## TASK REQUIREMENTS
Please copy out all the data. Every detail stays the same.

## DATASET EXCERPT

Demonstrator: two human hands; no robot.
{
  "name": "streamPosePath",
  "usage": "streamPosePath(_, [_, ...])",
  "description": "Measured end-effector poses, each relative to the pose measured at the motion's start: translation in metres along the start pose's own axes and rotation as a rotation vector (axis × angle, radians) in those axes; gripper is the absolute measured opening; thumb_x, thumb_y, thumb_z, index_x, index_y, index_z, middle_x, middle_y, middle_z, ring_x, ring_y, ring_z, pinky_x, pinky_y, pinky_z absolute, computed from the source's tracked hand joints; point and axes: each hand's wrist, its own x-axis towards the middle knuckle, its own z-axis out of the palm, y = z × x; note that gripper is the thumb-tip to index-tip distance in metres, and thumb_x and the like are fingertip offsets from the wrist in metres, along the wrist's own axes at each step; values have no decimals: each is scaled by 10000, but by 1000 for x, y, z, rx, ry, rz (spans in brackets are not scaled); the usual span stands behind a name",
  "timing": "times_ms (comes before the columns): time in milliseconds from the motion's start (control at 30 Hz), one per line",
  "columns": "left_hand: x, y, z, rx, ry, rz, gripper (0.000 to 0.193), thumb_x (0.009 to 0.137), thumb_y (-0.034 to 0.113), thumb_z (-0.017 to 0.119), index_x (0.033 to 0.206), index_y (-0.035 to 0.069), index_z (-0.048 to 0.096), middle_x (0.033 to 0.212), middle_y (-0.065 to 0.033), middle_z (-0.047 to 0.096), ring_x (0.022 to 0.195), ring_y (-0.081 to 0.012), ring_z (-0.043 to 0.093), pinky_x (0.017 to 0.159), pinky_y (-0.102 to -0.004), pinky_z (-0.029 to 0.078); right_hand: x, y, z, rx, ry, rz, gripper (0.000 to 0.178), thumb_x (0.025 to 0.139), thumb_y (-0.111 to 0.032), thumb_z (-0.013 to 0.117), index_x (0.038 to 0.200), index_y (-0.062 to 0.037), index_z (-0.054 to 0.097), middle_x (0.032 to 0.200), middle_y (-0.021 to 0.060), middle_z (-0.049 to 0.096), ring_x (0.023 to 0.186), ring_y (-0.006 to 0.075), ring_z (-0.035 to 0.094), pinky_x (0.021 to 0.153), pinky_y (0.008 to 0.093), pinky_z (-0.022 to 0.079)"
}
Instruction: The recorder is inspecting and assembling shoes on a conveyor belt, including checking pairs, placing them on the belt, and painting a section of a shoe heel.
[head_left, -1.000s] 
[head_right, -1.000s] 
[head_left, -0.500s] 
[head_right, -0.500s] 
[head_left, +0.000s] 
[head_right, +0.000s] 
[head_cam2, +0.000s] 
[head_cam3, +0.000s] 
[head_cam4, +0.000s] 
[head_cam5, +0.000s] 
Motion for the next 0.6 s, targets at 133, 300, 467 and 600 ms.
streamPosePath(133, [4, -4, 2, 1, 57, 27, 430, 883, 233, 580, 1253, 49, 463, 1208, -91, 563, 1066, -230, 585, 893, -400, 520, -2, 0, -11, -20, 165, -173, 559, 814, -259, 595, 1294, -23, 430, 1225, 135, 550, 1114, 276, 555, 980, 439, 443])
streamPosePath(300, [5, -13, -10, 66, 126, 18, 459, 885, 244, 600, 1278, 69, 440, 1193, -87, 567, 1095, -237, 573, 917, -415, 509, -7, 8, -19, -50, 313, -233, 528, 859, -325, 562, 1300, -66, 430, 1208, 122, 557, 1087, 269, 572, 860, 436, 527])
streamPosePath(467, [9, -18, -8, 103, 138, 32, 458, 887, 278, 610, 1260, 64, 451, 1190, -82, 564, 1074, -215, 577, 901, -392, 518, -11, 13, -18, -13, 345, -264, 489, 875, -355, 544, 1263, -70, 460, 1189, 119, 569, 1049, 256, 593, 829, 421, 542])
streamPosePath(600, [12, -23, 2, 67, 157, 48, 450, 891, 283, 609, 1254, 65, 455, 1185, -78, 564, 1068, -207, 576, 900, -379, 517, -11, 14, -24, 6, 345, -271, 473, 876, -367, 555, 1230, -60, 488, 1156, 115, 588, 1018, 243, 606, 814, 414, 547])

## ANSWER AREA
Demonstrator: two human hands; no robot.
{
  "name": "streamPosePath",
  "usage": "streamPosePath(_, [_, ...])",
  "description": "Measured end-effector poses, each relative to the pose measured at the motion's start: translation in metres along the start pose's own axes and rotation as a rotation vector (axis × angle, radians) in those axes; gripper is the absolute measured opening; thumb_x, thumb_y, thumb_z, index_x, index_y, index_z, middle_x, middle_y, middle_z, ring_x, ring_y, ring_z, pinky_x, pinky_y, pinky_z absolute, computed from the source's tracked hand joints; point and axes: each hand's wrist, its own x-axis towards the middle knuckle, its own z-axis out of the palm, y = z × x; note that gripper is the thumb-tip to index-tip distance in metres, and thumb_x and the like are fingertip offsets from the wrist in metres, along the wrist's own axes at each step; values have no decimals: each is scaled by 10000, but by 1000 for x, y, z, rx, ry, rz (spans in brackets are not scaled); the usual span stands behind a name",
  "timing": "times_ms (comes before the columns): time in milliseconds from the motion's start (control at 30 Hz), one per line",
  "columns": "left_hand: x, y, z, rx, ry, rz, gripper (0.000 to 0.193), thumb_x (0.009 to 0.137), thumb_y (-0.034 to 0.113), thumb_z (-0.017 to 0.119), index_x (0.033 to 0.206), index_y (-0.035 to 0.069), index_z (-0.048 to 0.096), middle_x (0.033 to 0.212), middle_y (-0.065 to 0.033), middle_z (-0.047 to 0.096), ring_x (0.022 to 0.195), ring_y (-0.081 to 0.012), ring_z (-0.043 to 0.093), pinky_x (0.017 to 0.159), pinky_y (-0.102 to -0.004), pinky_z (-0.029 to 0.078); right_hand: x, y, z, rx, ry, rz, gripper (0.000 to 0.178), thumb_x (0.025 to 0.139), thumb_y (-0.111 to 0.032), thumb_z (-0.013 to 0.117), index_x (0.038 to 0.200), index_y (-0.062 to 0.037), index_z (-0.054 to 0.097), middle_x (0.032 to 0.200), middle_y (-0.021 to 0.060), middle_z (-0.049 to 0.096), ring_x (0.023 to 0.186), ring_y (-0.006 to 0.075), ring_z (-0.035 to 0.094), pinky_x (0.021 to 0.153), pinky_y (0.008 to 0.093), pinky_z (-0.022 to 0.079)"
}
Instruction: The recorder is inspecting and assembling shoes on a conveyor belt, including checking pairs, placing them on the belt, and painting a section of a shoe heel.
[head_left, -1.000s] 
[head_right, -1.000s] 
[head_left, -0.500s] 
[head_right, -0.500s] 
[head_left, +0.000s] 
[head_right, +0.000s] 
[head_cam2, +0.000s] 
[head_cam3, +0.000s] 
[head_cam4, +0.000s] 
[head_cam5, +0.000s] 
Motion for the next 0.6 s, targets at 133, 300, 467 and 600 ms.
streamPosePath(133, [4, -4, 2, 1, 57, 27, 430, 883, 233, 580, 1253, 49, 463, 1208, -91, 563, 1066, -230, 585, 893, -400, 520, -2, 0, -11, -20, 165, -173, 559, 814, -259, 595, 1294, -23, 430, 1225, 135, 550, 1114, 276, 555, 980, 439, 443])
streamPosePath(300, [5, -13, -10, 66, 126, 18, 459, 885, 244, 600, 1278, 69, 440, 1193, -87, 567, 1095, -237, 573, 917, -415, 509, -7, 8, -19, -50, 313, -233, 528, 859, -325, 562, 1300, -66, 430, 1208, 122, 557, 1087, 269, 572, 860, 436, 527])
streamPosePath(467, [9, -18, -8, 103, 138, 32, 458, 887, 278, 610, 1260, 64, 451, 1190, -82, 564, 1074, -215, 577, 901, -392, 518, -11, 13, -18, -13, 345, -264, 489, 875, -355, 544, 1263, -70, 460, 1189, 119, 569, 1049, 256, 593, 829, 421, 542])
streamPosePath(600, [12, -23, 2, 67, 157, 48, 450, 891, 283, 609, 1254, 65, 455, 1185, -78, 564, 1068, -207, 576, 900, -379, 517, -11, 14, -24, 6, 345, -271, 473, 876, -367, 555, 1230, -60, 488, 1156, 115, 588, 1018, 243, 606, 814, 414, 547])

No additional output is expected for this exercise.